I was cruising around in my Bimmer coupe this morning and thinking about sex.
It's unhealthy. I was thinking of a subject from recent postings on newsgroups - which means that newsgroups are spilling into 'real life'. I really have to stop. But still the point is a very interesting one.
After an energetic exchange with helenuhm at soc.culture.korean, and inspired by Drydem's post at soc.culture.china on how to upgrade the NSX to a fake Ferrari in Japan, I was left with a question of why men, especially younger guys, love cars, and why women *pretend* not to get it.
I was also struck by why some older people of both sexes only see cars as utility vehicles used for getting from point A to point B. And why I personally think of it more as a drifting toy (and less of a drag toy......as the 330Ci doesn't go fast enough.......shucks) and much less as a status symbol.......until some university friends helpfully oriented me to reality.
But why? RichAsianKid's not-so-original hypothesis: Sexual selection.
What are the most important things or "vectors" in life? In biological terms, it's fitness and fecundity. Fitness is Darwianian survival; fecundity is the ability to mate and multiply fruitfully.
See this very readable Wikipedia entry:
In fact, even the human brain may be considered as such - not because of historical survival value in the Pleistocene, but perhaps because of so-called runaway selection and the above Handicap Principle. This is also addressed in the Wikipedia entry above. A girlfriend of mine reiterated the clich=E9d adage that the sexiest organ is the brain.
Then, in the field of economics, there is this idea of conspicuous consumption, as promulgated by Veblen's Theory of the Leisure class in 1899. In modern urban societies, where strangers come and go, people increasingly advertise their wealth by ornamenting themselves with costly luxuries to demonstrate their status and for show.
And if they can get away with it: perhaps to fake it: like upgrading from an Acura NSX to a Ferrari, as drydem indicated.
Men only need a few minutes of recreational sex and 2 ounces of s**en Women need nine months of procreational sex and 2 gallons of breast milk
Some sort of paternal investment may be called for to balance out the biological equation! So women get to choose. But there needs to be a sieve with sufficient discriminatory ability to weed out real the men vs boyz........getting a suit from Brooks Brothers vs a pleated tee from Walmart is not of much discriminatory power. Ask men how much they have, and they lie. Diamonds, until recently, however, don't lie.
And this explains why cars are so important for young guys. Like antlers of deer and the peacock's tail, it is a conspicuous - and until now, difficult to fake - display of a male's financial health, and status, and hence marketability and perhaps innate biological quality.
(By the way, there is *nothing* to be ashamed of the Acura NSX. I'd drive it gladly...though the chassis is too 1990s, and yes it's overpriced [even *I* say that]. But since cars are now possible to fake, then this additional noise factor will need to be factored in the future....)
The two male-female worldviews are simply different, and feminists will be soooo very delighted I'm sure: men shoot (no pun there) for quantity, and women shoot for quality.

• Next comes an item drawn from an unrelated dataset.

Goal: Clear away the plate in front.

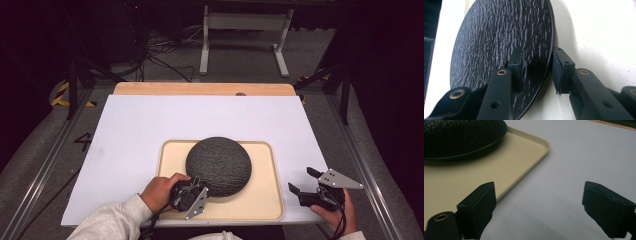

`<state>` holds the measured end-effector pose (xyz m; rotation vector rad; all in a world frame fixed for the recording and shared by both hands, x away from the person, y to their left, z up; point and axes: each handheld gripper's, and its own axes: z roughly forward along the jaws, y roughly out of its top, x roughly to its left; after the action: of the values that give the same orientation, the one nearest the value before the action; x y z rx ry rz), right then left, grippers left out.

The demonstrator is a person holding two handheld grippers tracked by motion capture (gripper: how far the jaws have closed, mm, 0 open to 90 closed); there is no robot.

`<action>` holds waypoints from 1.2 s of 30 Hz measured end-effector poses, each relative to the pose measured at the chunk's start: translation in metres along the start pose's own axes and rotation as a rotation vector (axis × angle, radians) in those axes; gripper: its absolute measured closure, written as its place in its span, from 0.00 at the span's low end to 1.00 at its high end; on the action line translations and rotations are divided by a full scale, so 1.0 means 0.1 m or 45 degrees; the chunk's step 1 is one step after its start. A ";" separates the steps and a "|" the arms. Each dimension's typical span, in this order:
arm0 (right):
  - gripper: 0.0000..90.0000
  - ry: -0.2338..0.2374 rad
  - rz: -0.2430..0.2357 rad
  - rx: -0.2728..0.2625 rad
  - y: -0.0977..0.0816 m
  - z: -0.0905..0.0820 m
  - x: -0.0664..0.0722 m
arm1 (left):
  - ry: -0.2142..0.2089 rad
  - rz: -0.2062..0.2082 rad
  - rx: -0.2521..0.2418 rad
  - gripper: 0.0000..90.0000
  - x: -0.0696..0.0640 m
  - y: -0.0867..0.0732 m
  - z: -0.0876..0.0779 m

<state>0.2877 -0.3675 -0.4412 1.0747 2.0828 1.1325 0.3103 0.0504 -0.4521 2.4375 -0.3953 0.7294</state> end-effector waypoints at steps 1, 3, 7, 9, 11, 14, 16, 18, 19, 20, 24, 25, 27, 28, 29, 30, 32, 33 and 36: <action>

Not surprisingly cars are less meaningful in North America - they are cheaper and practically everyone can afford a car, and thus the discriminatory ability and hence their utility as an index of measure of the financial fitness of a male is correspondingly less. In upper middle class circles and near-rich circles cars have lost their discriminatory value as ornaments: *everyone* can afford a "luxury" car, and differences reflect utility value and personal tastes, like whether one prefers blue to green, not financial capability. Guys who love driving and drifting may get a, say, BMW, and those who love offroad utility may get a Hummer.
And that explains why women don't buy flashy cars - men don't dig rich but post-menopausal old women. They are of little reproductive value. Men's efforts may well be directed at additional matings with younger, poorer but fertile women.
And that's why older people (of both sexes) don't need or want flashy cars either. They're past their age of reproduction, and are not driven by the same biological imperative.
I now love my bimmer even more. In selected circles of course. I never thought of this topic so explicitly in evolutionary terms before, but I now realize that cars are more than just toys.
Think of cars as courtship in motion. Or if you prefer, mating gear.
That is, the love of cars is firmly grounded in biological reality.